Other footage has shown prisoners being freed – including a small child being held with his mother. He is shown in a video of women being released that was posted by the Turkey-based Association of Detainees and The Missing in Saydnaya Prison (ADMSP).
“He [Assad] has fallen. Don’t be scared,” a voice on the video says, apparently trying to reassure the women that they were now safe.
Video verified by AFP showed Syrians rushing to see if their relatives were among those released from Saydnaya, where thousands of opposition supporters are said to have been tortured and executed under the Assad regime.
Rebel forces have swept across Syria, freeing prisoners from government jails as they went.
Throughout the civil war, which began in 2011, government forces held hundreds of thousands of people in detention camps, where human rights groups say torture was common.
On Saturday, the Islamist militant group Hayat Tahrir al-Sham (HTS) said it had freed more than 3,500 detainees from Homs Military Prison as the group took over the city.
The group was set up in 2012 under the name al-Nusra Front. It was allied to al-Qaeda but later severed ties – though the US, the UK and a number of other countries continue to see it as an affiliate of the jihadist organisation.
In 2016, the group took its current name HTS and later merged with other rebel factions. It is the most significant of several opposition groups taking part in this latest offensive.
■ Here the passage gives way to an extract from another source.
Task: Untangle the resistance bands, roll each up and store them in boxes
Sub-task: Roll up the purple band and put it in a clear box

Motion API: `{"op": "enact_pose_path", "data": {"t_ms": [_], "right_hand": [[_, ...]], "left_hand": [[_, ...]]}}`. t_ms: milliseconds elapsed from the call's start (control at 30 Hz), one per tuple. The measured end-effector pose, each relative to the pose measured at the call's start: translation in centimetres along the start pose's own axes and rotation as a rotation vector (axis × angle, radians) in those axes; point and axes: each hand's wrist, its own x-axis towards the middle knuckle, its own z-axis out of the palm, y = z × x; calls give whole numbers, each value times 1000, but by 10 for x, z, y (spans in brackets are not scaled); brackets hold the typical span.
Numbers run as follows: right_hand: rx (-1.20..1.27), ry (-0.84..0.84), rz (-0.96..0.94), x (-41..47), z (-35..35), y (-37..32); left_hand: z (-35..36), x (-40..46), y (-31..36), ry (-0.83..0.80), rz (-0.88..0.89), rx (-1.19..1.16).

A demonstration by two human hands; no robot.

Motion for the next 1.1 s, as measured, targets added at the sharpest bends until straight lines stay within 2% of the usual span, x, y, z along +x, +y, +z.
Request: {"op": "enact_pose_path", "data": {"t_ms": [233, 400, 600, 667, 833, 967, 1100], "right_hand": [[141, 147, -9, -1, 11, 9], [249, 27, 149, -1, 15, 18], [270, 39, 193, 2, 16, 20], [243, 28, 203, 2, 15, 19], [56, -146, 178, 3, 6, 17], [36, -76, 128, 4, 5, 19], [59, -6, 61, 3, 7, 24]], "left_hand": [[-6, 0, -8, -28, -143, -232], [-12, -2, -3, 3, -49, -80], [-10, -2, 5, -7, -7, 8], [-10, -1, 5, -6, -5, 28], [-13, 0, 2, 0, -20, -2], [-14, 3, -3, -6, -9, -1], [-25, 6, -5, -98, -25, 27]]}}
As the rebels entered the capital hours later early on Sunday, HTS announced an “end of the era of tyranny in the prison of Saydnaya”, which has become a by-word for the darkest abuses of Assad’s era.
In a 2022 report, ADMSP said Saydnaya “effectively became a death camp” after the start of the civil war, external.
It estimated that more than 30,000 detainees had either been executed or died as a result of torture, lack of medical care or starvation between 2011 and 2018. Citing accounts from the few released inmates, at least another 500 detainees had been executed between 2018 and 2021, it said.
In 2017, Amnesty International described Saydnaya as a “human slaughterhouse”, in a report that alleged that executions had been authorised at the highest levels of the Assad government.
The government at that time dismissed Amnesty’s claims as “baseless” and “devoid of truth”, insisting that all executions in Syria followed due process.